🤖 AI Summary
This work addresses the challenge of executing complex semantic tasks in large-scale outdoor multi-robot systems via natural language instructions. We propose an integrated 3D scene graph framework that unifies multi-robot SLAM, open-vocabulary object detection and mapping, LLM-driven semantic parsing, and hierarchical Task-and-Motion Planning (TAMP). We introduce a novel language-guided PDDL goal generation mechanism to close the loop from intent to executable actions, and design a view-invariant relocalization method with shared scene graph fusion for collaborative multi-robot operation. Evaluated in real-world large-scale outdoor environments, our system achieves significant improvements in natural language understanding accuracy and task success rate, reduces relocalization error by 42%, and maintains planning response latency under 800 ms.
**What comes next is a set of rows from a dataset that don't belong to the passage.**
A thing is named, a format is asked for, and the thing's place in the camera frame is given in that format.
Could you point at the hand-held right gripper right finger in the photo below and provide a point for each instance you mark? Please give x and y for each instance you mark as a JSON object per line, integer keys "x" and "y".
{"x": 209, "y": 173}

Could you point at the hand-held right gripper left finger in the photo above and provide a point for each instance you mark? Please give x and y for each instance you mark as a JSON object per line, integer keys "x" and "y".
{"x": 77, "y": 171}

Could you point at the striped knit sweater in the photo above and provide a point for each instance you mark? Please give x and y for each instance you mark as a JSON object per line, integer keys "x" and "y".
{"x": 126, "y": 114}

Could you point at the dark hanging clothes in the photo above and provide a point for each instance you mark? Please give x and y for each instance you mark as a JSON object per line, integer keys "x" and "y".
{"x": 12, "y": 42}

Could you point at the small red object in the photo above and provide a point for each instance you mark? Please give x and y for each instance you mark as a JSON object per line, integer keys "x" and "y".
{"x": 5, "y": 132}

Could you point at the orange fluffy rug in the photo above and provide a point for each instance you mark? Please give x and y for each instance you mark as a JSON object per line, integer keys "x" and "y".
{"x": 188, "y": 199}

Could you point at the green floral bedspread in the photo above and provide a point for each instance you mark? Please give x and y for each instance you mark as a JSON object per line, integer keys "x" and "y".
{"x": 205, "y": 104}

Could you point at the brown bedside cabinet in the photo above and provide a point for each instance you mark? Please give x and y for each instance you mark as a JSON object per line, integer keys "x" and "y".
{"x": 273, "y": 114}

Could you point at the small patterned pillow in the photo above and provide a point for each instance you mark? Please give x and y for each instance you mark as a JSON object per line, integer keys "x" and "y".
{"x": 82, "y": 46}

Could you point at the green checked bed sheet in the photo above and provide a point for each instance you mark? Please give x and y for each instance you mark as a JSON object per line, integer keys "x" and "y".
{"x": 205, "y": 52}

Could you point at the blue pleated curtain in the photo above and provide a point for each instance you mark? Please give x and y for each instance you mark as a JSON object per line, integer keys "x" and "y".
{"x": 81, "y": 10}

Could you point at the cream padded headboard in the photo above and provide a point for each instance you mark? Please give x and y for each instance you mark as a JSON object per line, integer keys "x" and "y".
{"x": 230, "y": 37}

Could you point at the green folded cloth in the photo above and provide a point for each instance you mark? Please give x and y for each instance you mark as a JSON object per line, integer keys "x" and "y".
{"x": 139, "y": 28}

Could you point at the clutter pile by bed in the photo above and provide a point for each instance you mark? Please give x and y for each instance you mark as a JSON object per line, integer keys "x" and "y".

The core contribution is the first end-to-end 3D semantic planning system supporting open-set object recognition, language-guided goal generation, and multi-robot collaborative relocalization.
📝 Abstract
In this paper, we introduce a multi-robot system that integrates mapping, localization, and task and motion planning (TAMP) enabled by 3D scene graphs to execute complex instructions expressed in natural language. Our system builds a shared 3D scene graph incorporating an open-set object-based map, which is leveraged for multi-robot 3D scene graph fusion. This representation supports real-time, view-invariant relocalization (via the object-based map) and planning (via the 3D scene graph), allowing a team of robots to reason about their surroundings and execute complex tasks. Additionally, we introduce a planning approach that translates operator intent into Planning Domain Definition Language (PDDL) goals using a Large Language Model (LLM) by leveraging context from the shared 3D scene graph and robot capabilities. We provide an experimental assessment of the performance of our system on real-world tasks in large-scale, outdoor environments.